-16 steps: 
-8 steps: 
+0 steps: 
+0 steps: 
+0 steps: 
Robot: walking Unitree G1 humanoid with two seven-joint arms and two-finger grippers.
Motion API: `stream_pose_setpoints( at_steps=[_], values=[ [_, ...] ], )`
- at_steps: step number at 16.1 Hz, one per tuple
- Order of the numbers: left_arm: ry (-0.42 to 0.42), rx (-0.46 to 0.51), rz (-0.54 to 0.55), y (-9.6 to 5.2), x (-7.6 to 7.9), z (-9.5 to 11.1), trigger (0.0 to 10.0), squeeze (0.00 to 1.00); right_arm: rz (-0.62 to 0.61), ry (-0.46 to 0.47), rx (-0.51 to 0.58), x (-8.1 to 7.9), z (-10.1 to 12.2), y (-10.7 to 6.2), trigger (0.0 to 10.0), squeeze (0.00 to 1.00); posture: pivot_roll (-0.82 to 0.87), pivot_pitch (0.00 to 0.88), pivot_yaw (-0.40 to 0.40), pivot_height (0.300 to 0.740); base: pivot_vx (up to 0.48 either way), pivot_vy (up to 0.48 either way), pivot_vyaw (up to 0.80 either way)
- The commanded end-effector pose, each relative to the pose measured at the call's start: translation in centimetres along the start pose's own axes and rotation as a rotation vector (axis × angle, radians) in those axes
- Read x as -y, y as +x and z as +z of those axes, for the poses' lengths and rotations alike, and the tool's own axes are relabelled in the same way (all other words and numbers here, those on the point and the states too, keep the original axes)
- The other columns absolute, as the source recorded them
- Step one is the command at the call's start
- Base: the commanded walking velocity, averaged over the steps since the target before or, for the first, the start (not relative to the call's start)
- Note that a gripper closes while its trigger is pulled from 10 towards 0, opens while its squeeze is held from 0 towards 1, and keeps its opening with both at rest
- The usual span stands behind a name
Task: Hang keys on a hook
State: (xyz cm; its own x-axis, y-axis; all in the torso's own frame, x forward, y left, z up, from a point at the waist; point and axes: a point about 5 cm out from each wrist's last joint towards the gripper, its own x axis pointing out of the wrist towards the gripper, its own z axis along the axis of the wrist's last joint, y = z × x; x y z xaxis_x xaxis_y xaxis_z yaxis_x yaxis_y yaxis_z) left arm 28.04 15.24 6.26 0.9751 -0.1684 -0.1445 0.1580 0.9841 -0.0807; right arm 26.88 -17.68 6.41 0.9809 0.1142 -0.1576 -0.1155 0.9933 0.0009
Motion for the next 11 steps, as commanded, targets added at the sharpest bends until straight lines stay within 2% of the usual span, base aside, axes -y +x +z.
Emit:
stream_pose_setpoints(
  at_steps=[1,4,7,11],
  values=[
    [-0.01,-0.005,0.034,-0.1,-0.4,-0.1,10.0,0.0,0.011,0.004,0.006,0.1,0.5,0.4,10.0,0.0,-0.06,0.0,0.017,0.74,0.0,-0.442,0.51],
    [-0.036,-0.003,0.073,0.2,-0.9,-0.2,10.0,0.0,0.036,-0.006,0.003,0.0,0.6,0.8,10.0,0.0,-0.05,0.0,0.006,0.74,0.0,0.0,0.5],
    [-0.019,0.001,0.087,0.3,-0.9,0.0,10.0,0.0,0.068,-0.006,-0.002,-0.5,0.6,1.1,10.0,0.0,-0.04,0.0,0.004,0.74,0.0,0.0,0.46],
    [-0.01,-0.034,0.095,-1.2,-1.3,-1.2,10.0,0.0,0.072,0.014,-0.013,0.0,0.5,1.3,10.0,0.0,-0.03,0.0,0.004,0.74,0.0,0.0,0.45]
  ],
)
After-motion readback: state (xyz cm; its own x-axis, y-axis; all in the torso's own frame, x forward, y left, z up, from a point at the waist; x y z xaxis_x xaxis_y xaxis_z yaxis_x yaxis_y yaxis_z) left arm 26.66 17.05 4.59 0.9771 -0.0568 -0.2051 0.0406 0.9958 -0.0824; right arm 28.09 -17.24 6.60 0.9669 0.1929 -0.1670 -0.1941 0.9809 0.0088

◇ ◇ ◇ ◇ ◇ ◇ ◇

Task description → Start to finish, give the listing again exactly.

Answer to this exercise →
-16 steps: 
-8 steps: 
+0 steps: 
+0 steps: 
+0 steps: 
Robot: walking Unitree G1 humanoid with two seven-joint arms and two-finger grippers.
Motion API: `stream_pose_setpoints( at_steps=[_], values=[ [_, ...] ], )`
- at_steps: step number at 16.1 Hz, one per tuple
- Order of the numbers: left_arm: ry (-0.42 to 0.42), rx (-0.46 to 0.51), rz (-0.54 to 0.55), y (-9.6 to 5.2), x (-7.6 to 7.9), z (-9.5 to 11.1), trigger (0.0 to 10.0), squeeze (0.00 to 1.00); right_arm: rz (-0.62 to 0.61), ry (-0.46 to 0.47), rx (-0.51 to 0.58), x (-8.1 to 7.9), z (-10.1 to 12.2), y (-10.7 to 6.2), trigger (0.0 to 10.0), squeeze (0.00 to 1.00); posture: pivot_roll (-0.82 to 0.87), pivot_pitch (0.00 to 0.88), pivot_yaw (-0.40 to 0.40), pivot_height (0.300 to 0.740); base: pivot_vx (up to 0.48 either way), pivot_vy (up to 0.48 either way), pivot_vyaw (up to 0.80 either way)
- The commanded end-effector pose, each relative to the pose measured at the call's start: translation in centimetres along the start pose's own axes and rotation as a rotation vector (axis × angle, radians) in those axes
- Read x as -y, y as +x and z as +z of those axes, for the poses' lengths and rotations alike, and the tool's own axes are relabelled in the same way (all other words and numbers here, those on the point and the states too, keep the original axes)
- The other columns absolute, as the source recorded them
- Step one is the command at the call's start
- Base: the commanded walking velocity, averaged over the steps since the target before or, for the first, the start (not relative to the call's start)
- Note that a gripper closes while its trigger is pulled from 10 towards 0, opens while its squeeze is held from 0 towards 1, and keeps its opening with both at rest
- The usual span stands behind a name
Task: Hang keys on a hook
State: (xyz cm; its own x-axis, y-axis; all in the torso's own frame, x forward, y left, z up, from a point at the waist; point and axes: a point about 5 cm out from each wrist's last joint towards the gripper, its own x axis pointing out of the wrist towards the gripper, its own z axis along the axis of the wrist's last joint, y = z × x; x y z xaxis_x xaxis_y xaxis_z yaxis_x yaxis_y yaxis_z) left arm 28.04 15.24 6.26 0.9751 -0.1684 -0.1445 0.1580 0.9841 -0.0807; right arm 26.88 -17.68 6.41 0.9809 0.1142 -0.1576 -0.1155 0.9933 0.0009
Motion for the next 11 steps, as commanded, targets added at the sharpest bends until straight lines stay within 2% of the usual span, base aside, axes -y +x +z.
Emit:
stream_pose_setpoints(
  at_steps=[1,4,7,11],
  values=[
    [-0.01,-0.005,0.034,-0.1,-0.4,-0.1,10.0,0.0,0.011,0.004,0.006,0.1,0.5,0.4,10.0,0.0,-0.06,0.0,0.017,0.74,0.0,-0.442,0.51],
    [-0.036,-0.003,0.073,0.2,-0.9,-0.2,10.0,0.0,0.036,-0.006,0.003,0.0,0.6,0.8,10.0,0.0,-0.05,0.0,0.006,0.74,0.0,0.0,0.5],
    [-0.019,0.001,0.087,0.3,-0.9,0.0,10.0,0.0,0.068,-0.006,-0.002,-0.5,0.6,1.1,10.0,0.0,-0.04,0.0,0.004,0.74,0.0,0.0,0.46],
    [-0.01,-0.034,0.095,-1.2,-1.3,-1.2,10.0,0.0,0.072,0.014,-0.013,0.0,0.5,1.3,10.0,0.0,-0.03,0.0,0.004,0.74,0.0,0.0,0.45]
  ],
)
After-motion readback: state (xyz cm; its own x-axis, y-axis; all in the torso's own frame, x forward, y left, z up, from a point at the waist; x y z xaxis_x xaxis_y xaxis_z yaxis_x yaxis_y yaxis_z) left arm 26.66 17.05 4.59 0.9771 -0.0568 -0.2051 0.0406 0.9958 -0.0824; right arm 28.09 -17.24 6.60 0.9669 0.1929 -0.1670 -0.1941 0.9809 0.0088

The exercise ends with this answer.